For starters, a methanol / water mixture won't explode and kill you dead. Propane is injected as a gas, and it is a fuel, so it occupies volume that could otherwise be taken by oxidizer (air). If it's a direct port injection then that's different, but that's obviously not what we're talking about. The degree to which your effective octane is increased is completely dependent on how much additional fuel you inject. Adding secondary higher octane fuels just doesn't have have the extreme anti-knock properties of water.

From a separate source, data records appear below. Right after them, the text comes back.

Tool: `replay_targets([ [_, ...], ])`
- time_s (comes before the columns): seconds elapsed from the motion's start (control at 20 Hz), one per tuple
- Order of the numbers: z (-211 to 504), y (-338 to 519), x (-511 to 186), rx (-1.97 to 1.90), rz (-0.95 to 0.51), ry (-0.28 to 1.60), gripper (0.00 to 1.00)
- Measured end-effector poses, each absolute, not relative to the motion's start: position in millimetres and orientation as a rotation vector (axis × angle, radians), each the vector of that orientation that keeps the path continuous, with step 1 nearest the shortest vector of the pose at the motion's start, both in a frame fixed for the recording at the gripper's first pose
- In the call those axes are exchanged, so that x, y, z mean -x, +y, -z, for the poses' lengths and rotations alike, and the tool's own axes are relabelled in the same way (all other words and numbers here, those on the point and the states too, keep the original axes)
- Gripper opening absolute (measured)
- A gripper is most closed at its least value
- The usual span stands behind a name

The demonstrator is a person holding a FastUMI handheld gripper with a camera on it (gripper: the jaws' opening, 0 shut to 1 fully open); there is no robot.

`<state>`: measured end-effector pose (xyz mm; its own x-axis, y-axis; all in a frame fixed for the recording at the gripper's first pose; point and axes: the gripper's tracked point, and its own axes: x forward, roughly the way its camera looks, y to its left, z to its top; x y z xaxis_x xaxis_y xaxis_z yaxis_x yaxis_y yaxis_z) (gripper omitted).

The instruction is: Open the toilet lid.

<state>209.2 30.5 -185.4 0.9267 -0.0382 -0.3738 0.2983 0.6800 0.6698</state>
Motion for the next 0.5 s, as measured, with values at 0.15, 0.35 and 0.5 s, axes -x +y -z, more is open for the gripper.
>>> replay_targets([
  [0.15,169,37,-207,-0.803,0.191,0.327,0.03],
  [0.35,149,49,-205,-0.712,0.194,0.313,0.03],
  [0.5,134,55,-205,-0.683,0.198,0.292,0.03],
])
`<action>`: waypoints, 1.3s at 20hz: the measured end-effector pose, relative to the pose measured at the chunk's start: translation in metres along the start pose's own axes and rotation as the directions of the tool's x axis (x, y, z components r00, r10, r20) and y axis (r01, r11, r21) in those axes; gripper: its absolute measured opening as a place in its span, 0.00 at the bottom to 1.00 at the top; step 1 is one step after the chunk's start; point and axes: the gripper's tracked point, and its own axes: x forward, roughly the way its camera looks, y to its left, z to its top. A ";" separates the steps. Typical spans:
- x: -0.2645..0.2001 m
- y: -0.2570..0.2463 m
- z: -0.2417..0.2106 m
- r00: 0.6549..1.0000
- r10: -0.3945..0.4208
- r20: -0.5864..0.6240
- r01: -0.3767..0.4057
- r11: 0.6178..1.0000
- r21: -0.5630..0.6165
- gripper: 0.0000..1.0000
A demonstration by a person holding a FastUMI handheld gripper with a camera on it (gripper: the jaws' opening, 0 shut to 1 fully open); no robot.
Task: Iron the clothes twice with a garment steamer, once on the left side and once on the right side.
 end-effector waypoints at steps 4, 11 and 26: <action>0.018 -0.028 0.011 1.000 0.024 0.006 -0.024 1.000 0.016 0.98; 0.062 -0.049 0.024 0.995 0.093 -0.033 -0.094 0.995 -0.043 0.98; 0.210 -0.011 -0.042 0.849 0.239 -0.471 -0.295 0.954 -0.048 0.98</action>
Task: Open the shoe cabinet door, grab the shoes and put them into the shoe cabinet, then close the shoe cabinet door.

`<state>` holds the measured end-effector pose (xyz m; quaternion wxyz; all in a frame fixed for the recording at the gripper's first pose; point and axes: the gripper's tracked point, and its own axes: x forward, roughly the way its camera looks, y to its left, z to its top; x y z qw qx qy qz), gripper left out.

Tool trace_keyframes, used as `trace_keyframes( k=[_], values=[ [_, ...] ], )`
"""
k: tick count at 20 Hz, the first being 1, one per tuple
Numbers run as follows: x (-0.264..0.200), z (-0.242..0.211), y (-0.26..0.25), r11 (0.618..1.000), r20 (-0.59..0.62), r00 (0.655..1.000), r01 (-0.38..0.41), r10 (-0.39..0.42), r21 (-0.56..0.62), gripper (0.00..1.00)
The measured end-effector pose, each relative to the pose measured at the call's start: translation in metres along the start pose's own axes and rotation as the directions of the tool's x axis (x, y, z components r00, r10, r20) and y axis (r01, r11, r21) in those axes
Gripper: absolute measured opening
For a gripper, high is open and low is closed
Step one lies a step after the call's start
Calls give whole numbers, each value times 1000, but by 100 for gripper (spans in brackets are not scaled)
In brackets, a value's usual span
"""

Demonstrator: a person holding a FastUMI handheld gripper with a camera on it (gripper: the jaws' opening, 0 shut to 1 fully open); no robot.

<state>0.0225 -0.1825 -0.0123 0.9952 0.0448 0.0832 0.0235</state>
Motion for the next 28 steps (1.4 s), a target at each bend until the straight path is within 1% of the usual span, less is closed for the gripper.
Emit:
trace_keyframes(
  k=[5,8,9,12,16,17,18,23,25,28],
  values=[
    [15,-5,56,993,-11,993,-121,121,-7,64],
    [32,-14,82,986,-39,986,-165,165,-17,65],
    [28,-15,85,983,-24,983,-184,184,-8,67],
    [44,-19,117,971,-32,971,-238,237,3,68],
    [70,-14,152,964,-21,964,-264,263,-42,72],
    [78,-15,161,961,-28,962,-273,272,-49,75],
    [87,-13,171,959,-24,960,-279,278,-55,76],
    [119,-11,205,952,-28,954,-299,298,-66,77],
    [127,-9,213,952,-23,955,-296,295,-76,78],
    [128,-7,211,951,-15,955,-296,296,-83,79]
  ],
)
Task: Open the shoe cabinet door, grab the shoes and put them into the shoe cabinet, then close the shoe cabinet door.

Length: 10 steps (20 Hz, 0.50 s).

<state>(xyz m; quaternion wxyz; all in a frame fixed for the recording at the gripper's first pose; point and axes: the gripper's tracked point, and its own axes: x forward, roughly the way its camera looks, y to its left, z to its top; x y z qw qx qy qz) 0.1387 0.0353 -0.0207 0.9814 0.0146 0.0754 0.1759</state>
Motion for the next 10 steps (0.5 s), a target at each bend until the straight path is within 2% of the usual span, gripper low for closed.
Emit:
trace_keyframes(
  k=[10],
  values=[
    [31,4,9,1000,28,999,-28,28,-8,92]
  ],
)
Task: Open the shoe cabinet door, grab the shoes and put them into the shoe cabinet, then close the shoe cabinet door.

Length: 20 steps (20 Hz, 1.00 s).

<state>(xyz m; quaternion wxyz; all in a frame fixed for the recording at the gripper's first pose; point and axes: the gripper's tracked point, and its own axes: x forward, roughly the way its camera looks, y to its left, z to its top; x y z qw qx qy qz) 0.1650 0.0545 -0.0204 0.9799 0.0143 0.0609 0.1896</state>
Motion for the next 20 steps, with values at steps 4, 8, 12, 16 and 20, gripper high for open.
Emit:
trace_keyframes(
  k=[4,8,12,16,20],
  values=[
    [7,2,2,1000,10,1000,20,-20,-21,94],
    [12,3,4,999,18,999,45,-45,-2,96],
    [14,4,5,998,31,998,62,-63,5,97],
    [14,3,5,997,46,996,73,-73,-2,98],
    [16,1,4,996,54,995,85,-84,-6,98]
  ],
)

One could go on and on...


----------



## catfishez (Jun 11, 2001)

*Re: Aquamist Group Buy (Marty)*

huh lets run down some stats
propane from a full charge sprays -45 below 0 lowered the testers egt from 880 to 810 degrees. 
expands the limits of the existing fuel system. 
will it explode? how many n2o bottles have done this? I 've seen one picture, http://www.healthyhome.net/pict532.jpg 
and i think it happend because his bottleheater shorted.
live in the past if you must.. I'd rather evolve.
for those of you who would like more info http://www.3si.org/vbb/showthread.php?threadid=70948&highlightropane+injection 
EDIT: this is the last post i'll make. I certainly didn't mean to disrupt of steer the tread. 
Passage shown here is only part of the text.